Aim of the exercise: The answer consists solely of the data below, reproduced exactly.

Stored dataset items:
⁂
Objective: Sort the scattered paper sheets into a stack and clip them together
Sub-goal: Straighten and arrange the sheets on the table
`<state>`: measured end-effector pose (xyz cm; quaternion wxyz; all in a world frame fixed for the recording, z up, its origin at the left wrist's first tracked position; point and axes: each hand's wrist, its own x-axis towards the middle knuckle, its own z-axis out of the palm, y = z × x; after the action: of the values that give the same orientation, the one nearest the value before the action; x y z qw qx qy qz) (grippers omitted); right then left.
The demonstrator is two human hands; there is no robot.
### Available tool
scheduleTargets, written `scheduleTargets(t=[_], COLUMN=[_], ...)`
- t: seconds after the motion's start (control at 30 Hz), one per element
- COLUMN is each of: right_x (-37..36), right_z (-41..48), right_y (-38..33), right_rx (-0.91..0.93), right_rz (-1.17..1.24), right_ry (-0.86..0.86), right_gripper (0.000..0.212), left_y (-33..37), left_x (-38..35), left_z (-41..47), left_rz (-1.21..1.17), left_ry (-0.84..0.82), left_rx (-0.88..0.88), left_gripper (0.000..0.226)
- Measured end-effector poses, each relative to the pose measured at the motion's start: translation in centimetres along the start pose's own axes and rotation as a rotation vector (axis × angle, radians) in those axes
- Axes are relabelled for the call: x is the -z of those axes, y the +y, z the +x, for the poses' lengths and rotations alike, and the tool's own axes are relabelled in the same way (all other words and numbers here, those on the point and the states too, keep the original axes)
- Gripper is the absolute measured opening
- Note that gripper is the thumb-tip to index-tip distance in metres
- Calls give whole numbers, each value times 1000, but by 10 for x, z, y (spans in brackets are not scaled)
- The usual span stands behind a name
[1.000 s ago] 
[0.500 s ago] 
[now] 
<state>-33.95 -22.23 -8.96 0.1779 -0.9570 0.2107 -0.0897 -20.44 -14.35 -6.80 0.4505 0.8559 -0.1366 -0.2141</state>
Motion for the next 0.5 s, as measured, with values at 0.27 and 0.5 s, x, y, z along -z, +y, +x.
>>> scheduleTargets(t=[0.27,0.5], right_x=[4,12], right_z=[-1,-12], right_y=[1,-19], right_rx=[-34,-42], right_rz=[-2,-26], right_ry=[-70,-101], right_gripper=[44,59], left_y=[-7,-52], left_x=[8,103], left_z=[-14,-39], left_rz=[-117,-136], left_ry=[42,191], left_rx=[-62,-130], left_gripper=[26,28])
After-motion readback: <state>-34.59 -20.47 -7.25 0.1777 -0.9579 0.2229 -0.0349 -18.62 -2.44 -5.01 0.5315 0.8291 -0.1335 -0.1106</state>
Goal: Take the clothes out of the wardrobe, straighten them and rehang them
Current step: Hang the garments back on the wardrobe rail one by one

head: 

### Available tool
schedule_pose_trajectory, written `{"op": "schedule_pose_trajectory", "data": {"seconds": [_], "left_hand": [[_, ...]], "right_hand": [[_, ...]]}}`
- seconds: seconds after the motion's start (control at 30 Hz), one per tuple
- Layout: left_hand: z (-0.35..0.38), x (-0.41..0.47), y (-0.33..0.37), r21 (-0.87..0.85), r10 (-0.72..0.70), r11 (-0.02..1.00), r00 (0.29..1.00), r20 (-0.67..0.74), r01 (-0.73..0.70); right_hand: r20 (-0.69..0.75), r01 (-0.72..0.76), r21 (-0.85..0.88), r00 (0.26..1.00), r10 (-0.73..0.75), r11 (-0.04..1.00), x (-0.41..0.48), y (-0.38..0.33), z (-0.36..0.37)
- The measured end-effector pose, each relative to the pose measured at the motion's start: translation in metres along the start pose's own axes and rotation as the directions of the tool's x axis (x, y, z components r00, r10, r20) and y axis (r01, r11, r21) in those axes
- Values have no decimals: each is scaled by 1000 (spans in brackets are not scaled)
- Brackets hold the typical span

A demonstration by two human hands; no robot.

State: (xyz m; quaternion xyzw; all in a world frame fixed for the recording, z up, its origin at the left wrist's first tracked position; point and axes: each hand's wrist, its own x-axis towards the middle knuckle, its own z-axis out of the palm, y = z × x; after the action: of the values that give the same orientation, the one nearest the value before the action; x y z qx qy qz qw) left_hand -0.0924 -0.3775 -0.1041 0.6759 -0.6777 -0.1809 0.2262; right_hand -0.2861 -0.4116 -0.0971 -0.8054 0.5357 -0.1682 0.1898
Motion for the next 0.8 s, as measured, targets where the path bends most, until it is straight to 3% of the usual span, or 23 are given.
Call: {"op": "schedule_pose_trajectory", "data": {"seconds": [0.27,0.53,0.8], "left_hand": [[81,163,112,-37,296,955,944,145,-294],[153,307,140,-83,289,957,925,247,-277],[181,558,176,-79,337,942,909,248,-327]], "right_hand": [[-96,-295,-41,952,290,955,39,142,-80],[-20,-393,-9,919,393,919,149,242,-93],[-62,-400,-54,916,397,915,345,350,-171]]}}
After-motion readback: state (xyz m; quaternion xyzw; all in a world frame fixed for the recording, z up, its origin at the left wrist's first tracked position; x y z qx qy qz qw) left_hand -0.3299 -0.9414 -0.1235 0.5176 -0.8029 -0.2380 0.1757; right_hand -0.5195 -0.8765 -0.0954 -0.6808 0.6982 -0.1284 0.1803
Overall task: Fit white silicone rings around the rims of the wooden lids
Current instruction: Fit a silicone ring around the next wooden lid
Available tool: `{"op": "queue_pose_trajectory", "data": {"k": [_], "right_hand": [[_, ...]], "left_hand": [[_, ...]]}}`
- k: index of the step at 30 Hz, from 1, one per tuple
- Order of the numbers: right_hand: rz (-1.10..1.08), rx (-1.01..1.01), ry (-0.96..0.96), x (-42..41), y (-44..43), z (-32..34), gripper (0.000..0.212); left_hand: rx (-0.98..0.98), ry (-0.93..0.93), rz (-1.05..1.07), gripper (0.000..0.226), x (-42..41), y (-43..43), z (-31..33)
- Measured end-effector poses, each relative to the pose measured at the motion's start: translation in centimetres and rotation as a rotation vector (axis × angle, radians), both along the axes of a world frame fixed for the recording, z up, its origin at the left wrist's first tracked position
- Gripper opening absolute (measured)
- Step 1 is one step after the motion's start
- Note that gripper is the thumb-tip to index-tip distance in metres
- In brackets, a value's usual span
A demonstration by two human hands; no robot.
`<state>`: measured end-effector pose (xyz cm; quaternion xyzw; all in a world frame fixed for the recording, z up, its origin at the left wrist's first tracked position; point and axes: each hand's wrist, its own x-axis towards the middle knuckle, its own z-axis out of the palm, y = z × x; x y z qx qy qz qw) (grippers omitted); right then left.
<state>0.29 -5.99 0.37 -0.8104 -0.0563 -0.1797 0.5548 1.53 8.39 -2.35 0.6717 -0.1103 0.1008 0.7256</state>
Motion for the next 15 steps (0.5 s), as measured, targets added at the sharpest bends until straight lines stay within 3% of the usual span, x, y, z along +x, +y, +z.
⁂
Answer:
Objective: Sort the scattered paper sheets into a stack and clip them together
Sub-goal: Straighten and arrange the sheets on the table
`<state>`: measured end-effector pose (xyz cm; quaternion wxyz; all in a world frame fixed for the recording, z up, its origin at the left wrist's first tracked position; point and axes: each hand's wrist, its own x-axis towards the middle knuckle, its own z-axis out of the palm, y = z × x; after the action: of the values that give the same orientation, the one nearest the value before the action; x y z qw qx qy qz) (grippers omitted); right then left.
The demonstrator is two human hands; there is no robot.
### Available tool
scheduleTargets, written `scheduleTargets(t=[_], COLUMN=[_], ...)`
- t: seconds after the motion's start (control at 30 Hz), one per element
- COLUMN is each of: right_x (-37..36), right_z (-41..48), right_y (-38..33), right_rx (-0.91..0.93), right_rz (-1.17..1.24), right_ry (-0.86..0.86), right_gripper (0.000..0.212), left_y (-33..37), left_x (-38..35), left_z (-41..47), left_rz (-1.21..1.17), left_ry (-0.84..0.82), left_rx (-0.88..0.88), left_gripper (0.000..0.226)
- Measured end-effector poses, each relative to the pose measured at the motion's start: translation in centimetres along the start pose's own axes and rotation as a rotation vector (axis × angle, radians) in those axes
- Axes are relabelled for the call: x is the -z of those axes, y the +y, z the +x, for the poses' lengths and rotations alike, and the tool's own axes are relabelled in the same way (all other words and numbers here, those on the point and the states too, keep the original axes)
- Gripper is the absolute measured opening
- Note that gripper is the thumb-tip to index-tip distance in metres
- Calls give whole numbers, each value times 1000, but by 10 for x, z, y (spans in brackets are not scaled)
- The usual span stands behind a name
[1.000 s ago] 
[0.500 s ago] 
[now] 
<state>-33.95 -22.23 -8.96 0.1779 -0.9570 0.2107 -0.0897 -20.44 -14.35 -6.80 0.4505 0.8559 -0.1366 -0.2141</state>
Motion for the next 0.5 s, as measured, with values at 0.27 and 0.5 s, x, y, z along -z, +y, +x.
>>> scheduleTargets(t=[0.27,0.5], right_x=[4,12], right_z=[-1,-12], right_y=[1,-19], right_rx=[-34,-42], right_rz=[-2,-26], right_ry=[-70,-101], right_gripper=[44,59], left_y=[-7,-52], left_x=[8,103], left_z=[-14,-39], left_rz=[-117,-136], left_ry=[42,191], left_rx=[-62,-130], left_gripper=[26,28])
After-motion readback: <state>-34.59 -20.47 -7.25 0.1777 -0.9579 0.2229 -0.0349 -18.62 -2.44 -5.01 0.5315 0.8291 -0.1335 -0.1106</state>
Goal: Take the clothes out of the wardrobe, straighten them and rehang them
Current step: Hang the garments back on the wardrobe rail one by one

head: 

### Available tool
schedule_pose_trajectory, written `{"op": "schedule_pose_trajectory", "data": {"seconds": [_], "left_hand": [[_, ...]], "right_hand": [[_, ...]]}}`
- seconds: seconds after the motion's start (control at 30 Hz), one per tuple
- Layout: left_hand: z (-0.35..0.38), x (-0.41..0.47), y (-0.33..0.37), r21 (-0.87..0.85), r10 (-0.72..0.70), r11 (-0.02..1.00), r00 (0.29..1.00), r20 (-0.67..0.74), r01 (-0.73..0.70); right_hand: r20 (-0.69..0.75), r01 (-0.72..0.76), r21 (-0.85..0.88), r00 (0.26..1.00), r10 (-0.73..0.75), r11 (-0.04..1.00), x (-0.41..0.48), y (-0.38..0.33), z (-0.36..0.37)
- The measured end-effector pose, each relative to the pose measured at the motion's start: translation in metres along the start pose's own axes and rotation as the directions of the tool's x axis (x, y, z components r00, r10, r20) and y axis (r01, r11, r21) in those axes
- Values have no decimals: each is scaled by 1000 (spans in brackets are not scaled)
- Brackets hold the typical span

A demonstration by two human hands; no robot.

State: (xyz m; quaternion xyzw; all in a world frame fixed for the recording, z up, its origin at the left wrist's first tracked position; point and axes: each hand's wrist, its own x-axis towards the middle knuckle, its own z-axis out of the palm, y = z × x; after the action: of the values that give the same orientation, the one nearest the value before the action; x y z qx qy qz qw) left_hand -0.0924 -0.3775 -0.1041 0.6759 -0.6777 -0.1809 0.2262; right_hand -0.2861 -0.4116 -0.0971 -0.8054 0.5357 -0.1682 0.1898
Motion for the next 0.8 s, as measured, targets where the path bends most, until it is straight to 3% of the usual span, or 23 are given.
Call: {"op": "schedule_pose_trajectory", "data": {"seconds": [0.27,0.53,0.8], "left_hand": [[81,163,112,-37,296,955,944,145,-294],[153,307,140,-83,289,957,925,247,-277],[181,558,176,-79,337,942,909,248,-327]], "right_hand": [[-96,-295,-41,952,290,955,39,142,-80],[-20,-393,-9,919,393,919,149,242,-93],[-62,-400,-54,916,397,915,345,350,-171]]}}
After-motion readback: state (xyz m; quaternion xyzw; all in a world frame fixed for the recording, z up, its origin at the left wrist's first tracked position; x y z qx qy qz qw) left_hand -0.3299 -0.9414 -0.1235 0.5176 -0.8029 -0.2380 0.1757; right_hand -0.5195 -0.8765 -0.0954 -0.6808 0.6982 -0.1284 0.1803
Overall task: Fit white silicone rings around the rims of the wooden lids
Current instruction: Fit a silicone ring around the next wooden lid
Available tool: `{"op": "queue_pose_trajectory", "data": {"k": [_], "right_hand": [[_, ...]], "left_hand": [[_, ...]]}}`
- k: index of the step at 30 Hz, from 1, one per tuple
- Order of the numbers: right_hand: rz (-1.10..1.08), rx (-1.01..1.01), ry (-0.96..0.96), x (-42..41), y (-44..43), z (-32..34), gripper (0.000..0.212); left_hand: rx (-0.98..0.98), ry (-0.93..0.93), rz (-1.05..1.07), gripper (0.000..0.226), x (-42..41), y (-43..43), z (-31..33)
- Measured end-effector poses, each relative to the pose measured at the motion's start: translation in centimetres and rotation as a rotation vector (axis × angle, radians), both along the axes of a world frame fixed for the recording, z up, its origin at the left wrist's first tracked position
- Gripper opening absolute (measured)
- Step 1 is one step after the motion's start
- Note that gripper is the thumb-tip to index-tip distance in metres
- In brackets, a value's usual span
A demonstration by two human hands; no robot.
`<state>`: measured end-effector pose (xyz cm; quaternion xyzw; all in a world frame fixed for the recording, z up, its origin at the left wrist's first tracked position; point and axes: each hand's wrist, its own x-axis towards the middle knuckle, its own z-axis out of the palm, y = z × x; x y z qx qy qz qw) (grippers omitted); right then left.
<state>0.29 -5.99 0.37 -0.8104 -0.0563 -0.1797 0.5548 1.53 8.39 -2.35 0.6717 -0.1103 0.1008 0.7256</state>
Motion for the next 15 steps (0.5 s), as measured, targets added at the sharpest bends until straight lines stay within 3% of the usual span, x, y, z along +x, +y, +z.

This concludes the answer to the exercise.